The static parts like the code segment and the static memory can be shared between the two processes and does not require a copy of the memory. Often a technique called copy-on-write is used when creating the heap and stack of the child. The kernel marks the regions in memory as read-only and only when either of the processes accesses the memory with a write request, the particular page is copied. Finally all open file descriptors and socket descriptors are copied so that the child can continue any operation including I/O from the same state as the parent.
The process of forking a child process is not unique for Unix, but the exact behavior is often quite platform dependent. Under VMS, "fork" is an extremely resource expensive procedure that in practice is unusable for fast program execution. Due to extensive security regulations in VMS, every process has a large set of environment variables that has to be initialized at the creation of the process. Furthermore, a process is created in an initial state independent of the parent process, so synchronization of the state of the parent and child process has to be established before the child is ready to execute the request.
Threads provide another technique for obtaining an environment with a multiple set of execution points. A thread is a smaller unit compared to a process in that it is a single, sequential flow of control within a process. As mentioned above, when creating a new process much of the environment does never change and can therefore be reused. Threads takes the full consequence of this and creates an environment with multiple execution points within the same process. Hence threads provide a more lightweight solution than process forking and this is a part of the reason for their implementation in the Library of Common Code.
Platform Independent Implementation
The major concern in the design has been to make an implementation
that is as platform independent as possible. This means that it has
not been possible to use traditional thread packages like DECthreads
which contain a code library with a complete set of thread handling
routines and a consistent user interface. IEEE has publicized the
POSIX standard 1003.4 for multi-threaded programming but even this
will eventually limit the portability of the code so that it will not
be usable on small platforms like PCs.
Instead the multi-threaded functionality of the HTTP client has been designed to be used in a single-processor, single-threaded, environment as illustrated in the figure.
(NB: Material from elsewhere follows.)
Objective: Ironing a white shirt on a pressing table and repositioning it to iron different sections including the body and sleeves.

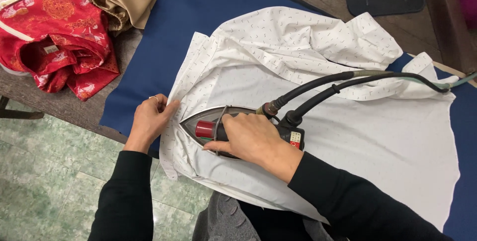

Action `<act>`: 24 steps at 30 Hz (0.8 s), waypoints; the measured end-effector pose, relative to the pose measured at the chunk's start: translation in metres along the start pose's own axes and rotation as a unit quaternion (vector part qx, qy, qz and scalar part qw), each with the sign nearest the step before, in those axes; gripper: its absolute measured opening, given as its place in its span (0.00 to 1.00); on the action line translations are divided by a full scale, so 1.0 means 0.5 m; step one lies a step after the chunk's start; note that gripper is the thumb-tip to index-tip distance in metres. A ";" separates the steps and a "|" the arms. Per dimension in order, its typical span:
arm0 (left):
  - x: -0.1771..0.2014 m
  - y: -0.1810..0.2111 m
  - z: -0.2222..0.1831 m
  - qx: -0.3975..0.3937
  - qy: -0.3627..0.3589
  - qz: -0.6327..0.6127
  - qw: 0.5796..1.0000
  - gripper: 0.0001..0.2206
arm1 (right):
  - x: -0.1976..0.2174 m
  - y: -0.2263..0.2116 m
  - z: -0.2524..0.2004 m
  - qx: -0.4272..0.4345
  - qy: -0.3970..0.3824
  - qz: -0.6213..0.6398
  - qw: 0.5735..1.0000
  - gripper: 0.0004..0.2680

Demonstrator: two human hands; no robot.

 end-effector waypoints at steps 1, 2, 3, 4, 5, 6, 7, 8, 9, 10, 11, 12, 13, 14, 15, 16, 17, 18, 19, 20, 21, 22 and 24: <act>0.000 -0.001 0.000 0.004 0.002 0.004 1.000 0.12 | -0.001 0.000 -0.002 0.001 -0.002 -0.001 1.000 0.24; -0.001 0.000 -0.003 0.004 0.002 0.004 1.000 0.12 | -0.003 0.000 -0.008 0.000 -0.002 -0.002 1.000 0.24; -0.001 0.002 -0.005 -0.001 0.003 0.006 1.000 0.13 | -0.004 0.002 -0.012 0.000 0.000 -0.011 1.000 0.23; -0.001 0.004 -0.006 -0.006 0.004 0.008 1.000 0.14 | -0.004 0.003 -0.016 0.001 0.003 -0.021 1.000 0.23; -0.002 0.002 -0.007 -0.004 0.004 0.008 1.000 0.14 | -0.002 0.001 -0.016 0.002 0.001 -0.020 1.000 0.23; -0.002 -0.001 -0.007 -0.002 0.008 -0.008 1.000 0.15 | 0.001 0.000 -0.017 -0.001 0.003 -0.028 1.000 0.22; -0.003 -0.003 -0.007 -0.001 0.012 -0.023 1.000 0.15 | 0.003 0.000 -0.017 -0.004 0.006 -0.036 0.999 0.22; -0.003 -0.006 -0.009 0.000 0.012 -0.023 1.000 0.15 | 0.007 -0.002 -0.017 -0.003 0.005 -0.036 0.999 0.22; -0.004 -0.009 -0.009 0.004 0.017 -0.043 0.999 0.14 | 0.012 -0.003 -0.016 -0.010 0.005 -0.037 0.999 0.22; -0.004 -0.012 -0.010 0.009 0.021 -0.063 0.998 0.12 | 0.018 -0.004 -0.016 -0.016 0.005 -0.038 0.999 0.21; -0.005 -0.017 -0.010 0.009 0.021 -0.063 0.998 0.12 | 0.023 -0.003 -0.012 -0.016 0.005 -0.037 0.999 0.21; -0.005 -0.022 -0.010 0.007 0.023 -0.076 0.997 0.12 | 0.028 -0.001 -0.008 -0.022 0.005 -0.028 0.999 0.21; -0.006 -0.026 -0.010 0.004 0.026 -0.090 0.996 0.12 | 0.033 0.001 -0.006 -0.029 0.006 -0.020 0.999 0.21; -0.007 -0.020 -0.014 0.005 0.025 -0.090 0.996 0.12 | 0.032 0.007 -0.001 -0.030 0.005 -0.020 0.999 0.21; -0.007 -0.013 -0.019 0.001 0.025 -0.105 0.994 0.11 | 0.033 0.013 0.005 -0.041 0.020 -0.031 0.998 0.22; -0.007 -0.007 -0.023 -0.002 0.024 -0.119 0.993 0.10 | 0.033 0.019 0.010 -0.053 0.036 -0.042 0.997 0.23; -0.005 0.001 -0.027 -0.002 0.024 -0.119 0.993 0.10 | 0.038 0.024 0.015 -0.053 0.036 -0.041 0.997 0.23; -0.003 0.010 -0.031 -0.003 0.025 -0.128 0.991 0.10 | 0.044 0.030 0.020 -0.061 0.048 -0.047 0.996 0.22; -0.002 0.017 -0.037 -0.004 0.025 -0.138 0.990 0.10 | 0.049 0.036 0.024 -0.070 0.060 -0.054 0.994 0.21; -0.003 0.013 -0.037 -0.003 0.024 -0.138 0.990 0.10 | 0.051 0.042 0.027 -0.070 0.058 -0.053 0.994 0.21; -0.004 0.010 -0.035 -0.007 0.025 -0.140 0.990 0.10 | 0.055 0.051 0.032 -0.083 0.069 -0.048 0.993 0.21; -0.004 0.007 -0.033 -0.010 0.025 -0.143 0.989 0.10 | 0.060 0.059 0.037 -0.097 0.079 -0.042 0.991 0.22; -0.003 0.014 -0.036 -0.007 0.024 -0.144 0.989 0.10 | 0.067 0.073 0.042 -0.112 0.085 -0.035 0.989 0.22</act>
Point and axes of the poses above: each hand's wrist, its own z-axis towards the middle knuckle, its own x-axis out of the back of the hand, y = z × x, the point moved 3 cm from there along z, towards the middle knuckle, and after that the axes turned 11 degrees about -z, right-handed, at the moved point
The difference between this technique and "traditional" threads as illustrated above is that all information about a thread is stored in a data object which lives throughout the lifetime of the thread. This implies that the following rules must be kept regarding memory management:
As no automatic or global variables are available in this implementation model every thread has to be state dependent and must contain all necessary information in a separate data object. In order to make a homogeneous interface to the HTRequest structure the new protocol specific data structure HTNetInfo has been defined.
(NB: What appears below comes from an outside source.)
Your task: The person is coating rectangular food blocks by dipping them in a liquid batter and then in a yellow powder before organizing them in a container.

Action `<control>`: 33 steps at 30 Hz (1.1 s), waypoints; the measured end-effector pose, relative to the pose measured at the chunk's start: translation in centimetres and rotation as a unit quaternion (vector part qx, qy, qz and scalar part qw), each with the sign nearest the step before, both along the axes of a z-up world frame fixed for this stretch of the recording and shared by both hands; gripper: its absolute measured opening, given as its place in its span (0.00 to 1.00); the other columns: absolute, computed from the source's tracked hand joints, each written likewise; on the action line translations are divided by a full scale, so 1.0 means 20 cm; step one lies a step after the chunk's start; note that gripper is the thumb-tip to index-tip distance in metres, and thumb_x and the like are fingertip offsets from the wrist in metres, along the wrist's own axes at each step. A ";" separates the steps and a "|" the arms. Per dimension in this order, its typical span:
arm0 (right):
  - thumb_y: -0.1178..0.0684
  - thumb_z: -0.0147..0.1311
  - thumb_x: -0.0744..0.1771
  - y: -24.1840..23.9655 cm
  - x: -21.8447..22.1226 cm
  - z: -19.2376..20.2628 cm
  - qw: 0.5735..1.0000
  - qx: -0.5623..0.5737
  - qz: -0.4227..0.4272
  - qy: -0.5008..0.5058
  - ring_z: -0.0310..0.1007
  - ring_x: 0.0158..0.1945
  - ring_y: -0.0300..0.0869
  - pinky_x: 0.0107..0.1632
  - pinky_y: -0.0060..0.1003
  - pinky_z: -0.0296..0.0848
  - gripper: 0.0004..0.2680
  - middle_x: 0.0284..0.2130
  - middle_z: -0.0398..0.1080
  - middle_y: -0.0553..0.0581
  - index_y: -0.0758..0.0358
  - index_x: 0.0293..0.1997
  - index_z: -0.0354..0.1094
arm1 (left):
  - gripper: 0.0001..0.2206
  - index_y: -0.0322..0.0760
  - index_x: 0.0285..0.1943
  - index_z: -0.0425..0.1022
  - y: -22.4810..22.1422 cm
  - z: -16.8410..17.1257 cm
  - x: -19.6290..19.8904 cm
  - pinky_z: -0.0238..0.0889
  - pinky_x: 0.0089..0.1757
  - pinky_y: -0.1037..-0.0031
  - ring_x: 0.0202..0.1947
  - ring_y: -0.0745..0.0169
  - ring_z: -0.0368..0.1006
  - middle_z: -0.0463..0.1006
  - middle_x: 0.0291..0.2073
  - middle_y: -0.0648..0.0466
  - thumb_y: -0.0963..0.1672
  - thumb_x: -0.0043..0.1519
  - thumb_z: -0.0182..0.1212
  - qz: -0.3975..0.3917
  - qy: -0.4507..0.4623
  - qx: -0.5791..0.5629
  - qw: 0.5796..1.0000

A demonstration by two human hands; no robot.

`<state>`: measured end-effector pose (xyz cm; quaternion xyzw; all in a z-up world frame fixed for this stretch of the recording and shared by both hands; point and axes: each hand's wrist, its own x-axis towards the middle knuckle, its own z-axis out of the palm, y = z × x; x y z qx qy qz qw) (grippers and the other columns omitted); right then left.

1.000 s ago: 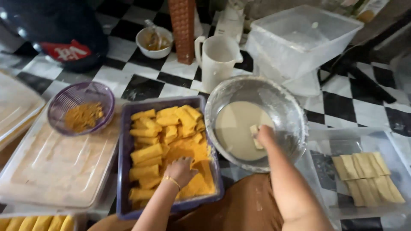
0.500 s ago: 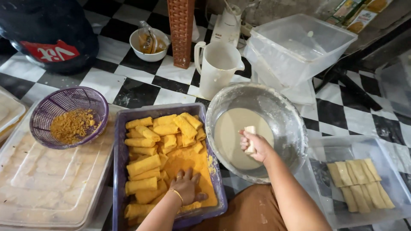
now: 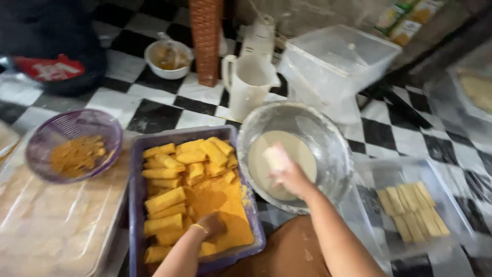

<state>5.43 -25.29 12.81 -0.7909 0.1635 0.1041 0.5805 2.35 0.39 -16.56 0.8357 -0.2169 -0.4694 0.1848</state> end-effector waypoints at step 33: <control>0.55 0.55 0.69 -2.75 -0.96 -1.02 0.781 -0.512 -0.216 0.284 0.68 0.60 0.72 0.56 0.65 0.68 0.18 0.62 0.66 0.82 0.75 0.65 0.71 | 0.27 0.32 0.68 0.73 -0.02 0.83 -0.07 0.55 0.65 0.73 0.69 0.63 0.66 0.74 0.67 0.55 0.50 0.62 0.58 0.559 0.179 -0.235 0.775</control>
The definition of this data object is highly object oriented as every protocol module in practice can define a sub class of the HTNetInfo structure in order
to add information necessary for completing a thread. Again this is all done
in plain C in order to maintain a high degree of portability.
Control Flow
A consequence of having multiple threads in the library is that the
control flow changes to be an event driven flow where any action is
initiated by an event either caused by the user or the network
interface. However, as the current implementation of multiple threads
is valid for HTTP access only, the data flow of the library has
basically been preserved, see the general control flow diagram.
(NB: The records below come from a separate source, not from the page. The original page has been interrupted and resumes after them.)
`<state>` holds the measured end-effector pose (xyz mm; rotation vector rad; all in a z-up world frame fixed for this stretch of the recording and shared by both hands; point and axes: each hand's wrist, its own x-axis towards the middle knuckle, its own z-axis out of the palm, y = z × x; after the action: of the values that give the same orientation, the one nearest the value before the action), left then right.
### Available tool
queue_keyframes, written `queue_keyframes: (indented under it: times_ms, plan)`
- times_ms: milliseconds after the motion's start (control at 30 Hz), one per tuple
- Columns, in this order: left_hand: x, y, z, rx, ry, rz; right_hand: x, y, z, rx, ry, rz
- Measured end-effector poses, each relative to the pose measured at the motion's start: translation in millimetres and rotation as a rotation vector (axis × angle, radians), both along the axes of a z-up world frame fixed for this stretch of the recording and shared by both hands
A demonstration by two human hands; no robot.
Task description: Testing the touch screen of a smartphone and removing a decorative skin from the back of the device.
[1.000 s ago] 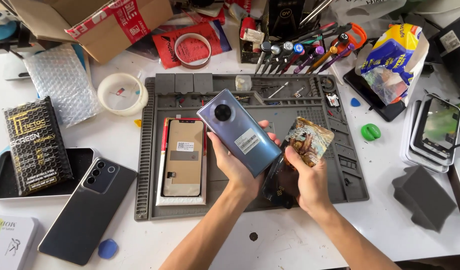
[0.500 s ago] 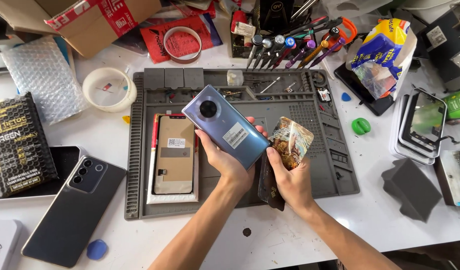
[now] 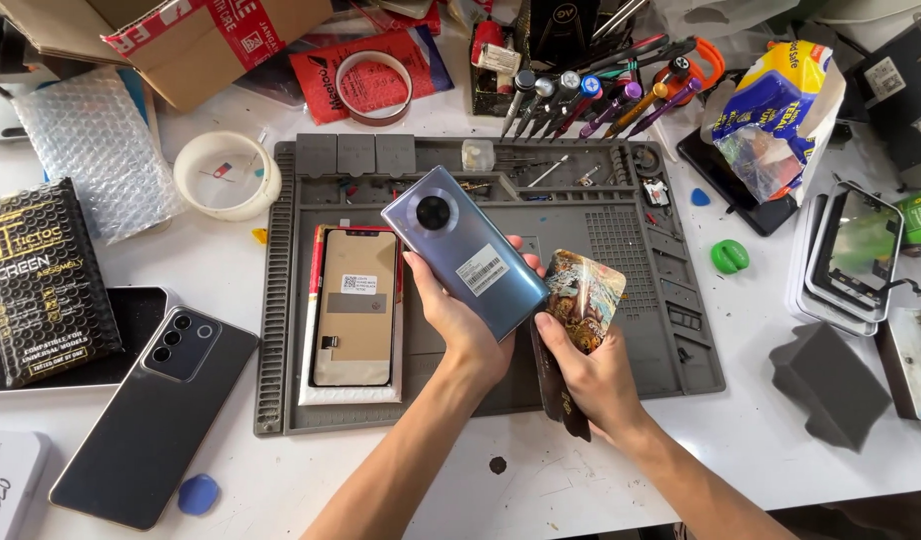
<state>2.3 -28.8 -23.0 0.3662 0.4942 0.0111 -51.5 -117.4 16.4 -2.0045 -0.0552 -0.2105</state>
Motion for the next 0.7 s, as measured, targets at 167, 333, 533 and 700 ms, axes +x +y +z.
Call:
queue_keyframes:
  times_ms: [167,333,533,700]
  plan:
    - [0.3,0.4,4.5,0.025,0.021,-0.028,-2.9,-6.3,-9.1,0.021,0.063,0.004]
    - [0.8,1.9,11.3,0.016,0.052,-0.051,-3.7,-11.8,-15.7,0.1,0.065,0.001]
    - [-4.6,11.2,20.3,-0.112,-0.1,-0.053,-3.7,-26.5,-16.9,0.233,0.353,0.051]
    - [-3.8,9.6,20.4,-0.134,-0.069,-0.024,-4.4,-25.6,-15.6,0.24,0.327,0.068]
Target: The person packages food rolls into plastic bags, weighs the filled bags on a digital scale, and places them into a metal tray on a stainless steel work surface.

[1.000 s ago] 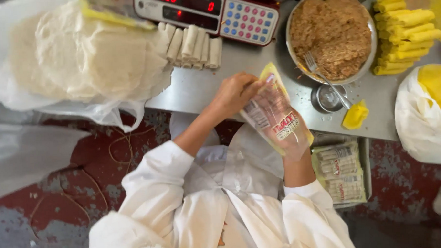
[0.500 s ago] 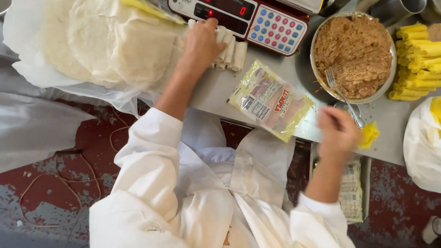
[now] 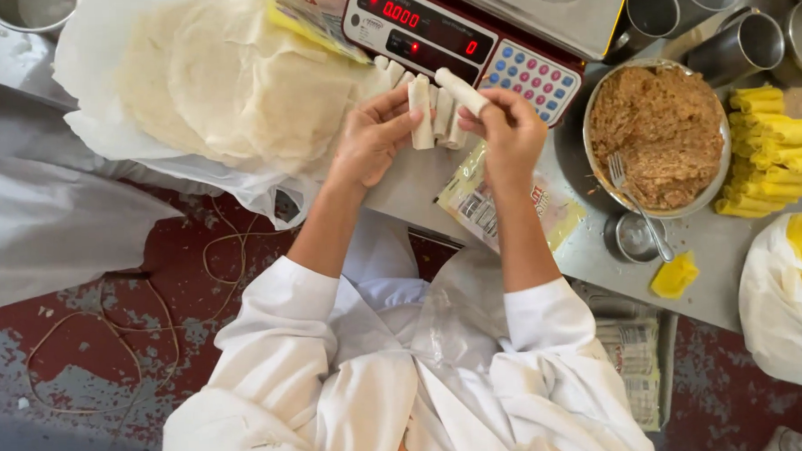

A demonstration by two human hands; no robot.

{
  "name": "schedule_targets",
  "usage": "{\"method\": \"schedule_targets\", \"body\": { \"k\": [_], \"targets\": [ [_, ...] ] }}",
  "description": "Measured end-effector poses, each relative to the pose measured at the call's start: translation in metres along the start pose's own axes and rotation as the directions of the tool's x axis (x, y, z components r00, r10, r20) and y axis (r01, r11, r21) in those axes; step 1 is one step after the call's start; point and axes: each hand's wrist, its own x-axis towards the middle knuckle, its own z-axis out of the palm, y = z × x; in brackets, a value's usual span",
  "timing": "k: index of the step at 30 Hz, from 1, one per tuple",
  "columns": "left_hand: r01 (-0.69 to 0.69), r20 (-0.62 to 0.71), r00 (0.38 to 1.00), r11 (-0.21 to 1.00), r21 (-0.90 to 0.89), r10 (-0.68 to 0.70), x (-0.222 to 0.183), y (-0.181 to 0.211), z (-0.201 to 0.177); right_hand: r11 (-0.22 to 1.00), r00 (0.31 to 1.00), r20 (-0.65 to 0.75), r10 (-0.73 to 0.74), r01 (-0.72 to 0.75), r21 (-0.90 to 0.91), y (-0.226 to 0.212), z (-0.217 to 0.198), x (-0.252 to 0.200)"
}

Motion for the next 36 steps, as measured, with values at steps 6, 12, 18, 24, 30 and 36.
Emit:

All other access schemes but HTTP protocol still use blocking I/O and the user will not notice any difference from the current implementation. The result of this is that full multi-threaded functionality is enabled only if the client uses consecutive HTTP requests even though the FTP and Gopher clients now also are implemented as state machines and in principle can use the same approach.
When a request is initiated having another access scheme than HTTP, e.g. FTP, the multi-threaded functionality partly stops as the new request gets served using blocking I/O. It is currently for the client to decide whether a new non-HTTP request can be activated when one or more HTTP request are already active. It is strongly recommended for the active mode that the client awaits the return from the HTTP event-loop, i.e., that no more HTTP requests are active or pending.
For the HTTP access, however, a socket event loop has been introduced. This might as indicated in the Introduction either be implemented by the client or the library. When other protocol modules than the HTTP client are fully implemented as multi-threaded clients they can be moved down under the event loop just like the HTTP client.
The event loop is designed using event driven call back functions. When used in active mode, the only events recognized are from a given set of file descriptors including standard input (often specified as file descriptor 0). As indicated in the figure, the event loop handles two kinds of call back functions: the ones that are internal library functions such as the loading function in the protocol modules, and the ones that require an action taken by the client application.